3. Size Up Your Walls
You need to figure out the square footage of your walls so you know how much paint to buy. You will either be:
- Painting an Empty Room: Usually new-construction, this kitchen is devoid of everything but drywall. Calculate the square footage of each wall by multiplying room height (likely 8 feet) by room length (variable). Then add up all walls to get the total. If you're having a hard time with this, check out the online calculator linked at the bottom of this article. It's for tiling, but no matter. Click on Rectangle and pretend it's a wall instead of a floor.
- Painting a Finished Room: Usually, a remodel, this kitchen is fully stocked with cabinets, appliances, flooring, etc. Here you're dealing with far less square footage than in an empty room. Cabinets take up a lot of wall space. One method that I recommend is just to imagine it's an empty room and buy enough paint to cover all walls--as if it were an empty room. The extra paint you have left over is great to save for those inevitable touchups. If you're tight on money, then you'll have to take on the painstaking process of calculating the size of all of the little strips, squares, and rectangles of the wall.
4. Clean Paintable Surfaces
I hate cleaning before painting. Hate it so much that I wrote an entire article about how little cleaning you can get by with prior to painting.
Bad news, though: unless you're dealing with an empty room with fresh drywall, kitchens usually need quite a lot of cleaning.
Assume that areas above and around the stove, oven, and counters need to be attacked with warm water and TSP (tri-sodium phosphate). Door trim probably can benefit from the TSP treatment, too. See this video on how to remove stains from walls.
Walls more than five feet from the areas mentioned above may need little more than a light dry dusting.
Remove dust and cobwebs from the tops of baseboards and other trim with a vacuum and damp cloth.
5. Tools: Brush, Roller, or Sprayer?
For an empty room, use either a roller or paint sprayer for the walls. For window and door trim, use a brush.
For a finished room, use a roller on the large expanses of wall and a brush for the little strips (i.e., between backsplash and cabinets). Again for window and door trim, use a brush.
You may ask, "What's with this roller or paint sprayer business?" It's a coin-toss, often predicated on your own likes and dislikes. I find that, in the end, both methods take the same amount of time. Rolling a wall may be slow, but spraying involves considerable prep time. So which is your poison? You choose.
6. Mask and Cover
For the empty room with no finished floor, you have no work to do here.
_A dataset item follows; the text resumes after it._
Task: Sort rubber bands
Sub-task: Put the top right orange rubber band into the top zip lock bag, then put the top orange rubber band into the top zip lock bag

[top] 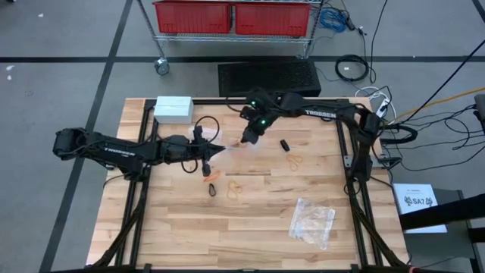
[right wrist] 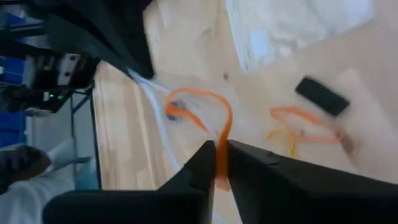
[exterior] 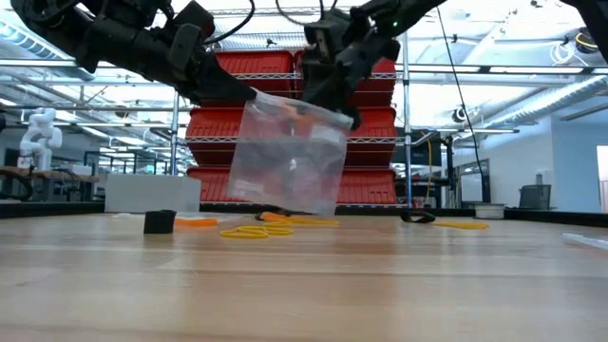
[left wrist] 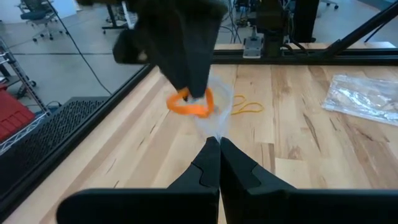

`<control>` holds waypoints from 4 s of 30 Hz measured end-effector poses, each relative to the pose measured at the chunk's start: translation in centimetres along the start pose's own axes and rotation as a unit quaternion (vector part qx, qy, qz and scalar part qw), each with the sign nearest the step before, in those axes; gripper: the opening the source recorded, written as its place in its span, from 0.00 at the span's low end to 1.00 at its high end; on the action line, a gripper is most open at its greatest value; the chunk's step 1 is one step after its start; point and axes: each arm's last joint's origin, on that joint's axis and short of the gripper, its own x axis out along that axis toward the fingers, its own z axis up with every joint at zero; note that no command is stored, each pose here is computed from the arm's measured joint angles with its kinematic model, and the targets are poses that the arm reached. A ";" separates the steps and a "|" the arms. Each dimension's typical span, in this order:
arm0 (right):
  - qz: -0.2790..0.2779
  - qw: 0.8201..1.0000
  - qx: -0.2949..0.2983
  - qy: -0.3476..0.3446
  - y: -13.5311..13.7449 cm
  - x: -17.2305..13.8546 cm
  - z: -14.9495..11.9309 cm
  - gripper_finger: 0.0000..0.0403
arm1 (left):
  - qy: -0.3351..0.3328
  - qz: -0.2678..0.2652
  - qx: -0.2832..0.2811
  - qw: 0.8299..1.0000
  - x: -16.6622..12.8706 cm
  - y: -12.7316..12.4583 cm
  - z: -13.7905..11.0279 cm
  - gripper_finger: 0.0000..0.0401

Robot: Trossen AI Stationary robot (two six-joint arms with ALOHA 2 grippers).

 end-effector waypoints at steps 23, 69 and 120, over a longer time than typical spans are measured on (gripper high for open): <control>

Just paint. Paint drips on sub-floor don't matter; they will be covered up later. If using a paint sprayer, be sure to drape plastic over doors to adjacent rooms so that mist doesn't travel there.
For the finished room, you've got your work cut out for you. Apply masking tape to trim before painting the walls.
Lay a canvas dropcloth on the floor. Drape large objects such as cabinets, appliances, and tables with plastic sheeting or a self-sticking product like Easy Mask Tape & Drape.
Finally, follow this 10 step guide to masking trim before painting.
After all that, the actual job of applying paint is relatively easy.